Action en justice contre les plateformes de prédiction
Les plaintes affirment que Kalshi et Polymarket permettent aux utilisateurs d'acheter et de vendre des contrats liés aux résultats d'événements sportifs, transformant ainsi les produits en mécanismes de pari plutôt qu'en instruments financiers traditionnels. Le dossier du Kentucky souligne que les contrats imitent la structure d'un site de paris sportifs, quelle que soit la terminologie utilisée par les plateformes.
Kalshi, qui négocie sur une bourse réglementée, et Polymarket, un marché de prédiction décentralisé, font désormais face à un examen minutieux au niveau de l'État qui conteste leur affirmation selon laquelle la réglementation fédérale des produits de base devrait prévaloir sur les lois des États sur les jeux de hasard. Les poursuites visent des injonctions qui interdiraient aux plateformes de proposer des contrats liés au sport aux résidents du Kentucky.

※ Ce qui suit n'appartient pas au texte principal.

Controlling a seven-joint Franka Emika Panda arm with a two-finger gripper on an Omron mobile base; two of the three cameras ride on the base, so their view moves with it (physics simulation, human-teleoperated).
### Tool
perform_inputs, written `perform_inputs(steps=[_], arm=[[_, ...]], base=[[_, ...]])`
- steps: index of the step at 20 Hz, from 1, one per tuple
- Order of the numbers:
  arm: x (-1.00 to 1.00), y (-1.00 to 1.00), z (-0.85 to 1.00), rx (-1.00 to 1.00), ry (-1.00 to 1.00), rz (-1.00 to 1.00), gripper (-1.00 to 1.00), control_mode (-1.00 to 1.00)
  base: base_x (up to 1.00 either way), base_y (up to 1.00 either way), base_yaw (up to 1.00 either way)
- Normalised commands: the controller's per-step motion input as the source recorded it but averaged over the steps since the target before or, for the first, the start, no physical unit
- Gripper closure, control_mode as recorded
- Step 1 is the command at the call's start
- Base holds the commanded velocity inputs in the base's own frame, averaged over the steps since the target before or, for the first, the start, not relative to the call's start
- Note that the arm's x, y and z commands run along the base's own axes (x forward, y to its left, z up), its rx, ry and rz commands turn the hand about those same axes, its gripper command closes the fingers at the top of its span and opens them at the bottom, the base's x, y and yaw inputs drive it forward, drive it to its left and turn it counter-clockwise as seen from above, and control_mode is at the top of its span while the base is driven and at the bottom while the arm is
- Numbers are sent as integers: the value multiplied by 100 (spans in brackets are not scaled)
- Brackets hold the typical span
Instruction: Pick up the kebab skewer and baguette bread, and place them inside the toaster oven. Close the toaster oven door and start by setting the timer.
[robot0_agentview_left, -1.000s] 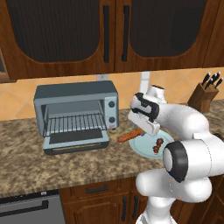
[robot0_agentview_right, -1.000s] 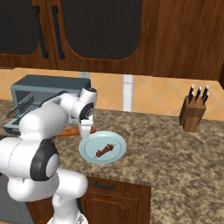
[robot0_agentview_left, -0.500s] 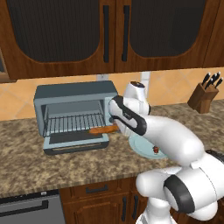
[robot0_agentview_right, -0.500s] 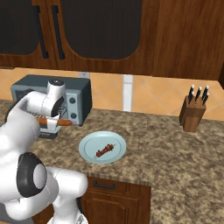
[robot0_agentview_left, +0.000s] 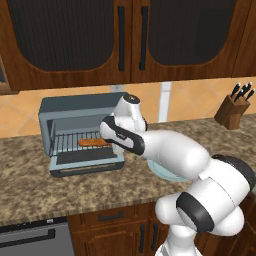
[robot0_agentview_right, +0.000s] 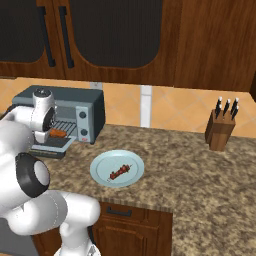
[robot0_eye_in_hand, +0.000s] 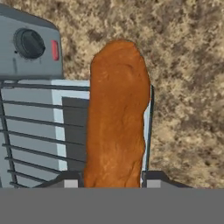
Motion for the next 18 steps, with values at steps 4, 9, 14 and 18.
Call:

Implications plus larges sur le marché
La bataille juridique ajoute une autre couche au débat en cours sur la question de savoir si les marchés de prédiction relèvent de la compétence de la Commodity Futures Trading Commission ou sont soumis aux lois des États sur les jeux de hasard. Les investisseurs qui surveillent l’espace adjacent à la cryptographie surveillent ces évolutions de près, car les résultats réglementaires pourraient remodeler les stratégies de valorisation et de conformité des plateformes basées sur la blockchain.
Si le Kentucky réussit, la décision pourrait inciter d'autres États à prendre des mesures similaires, obligeant potentiellement les marchés de prédiction à repenser leurs offres de produits ou à limiter l'accès aux utilisateurs dans les juridictions soumises à des réglementations strictes en matière de paris. La controverse souligne la tension entre les mécanismes de marché innovants et les cadres juridiques existants régissant les paris sportifs.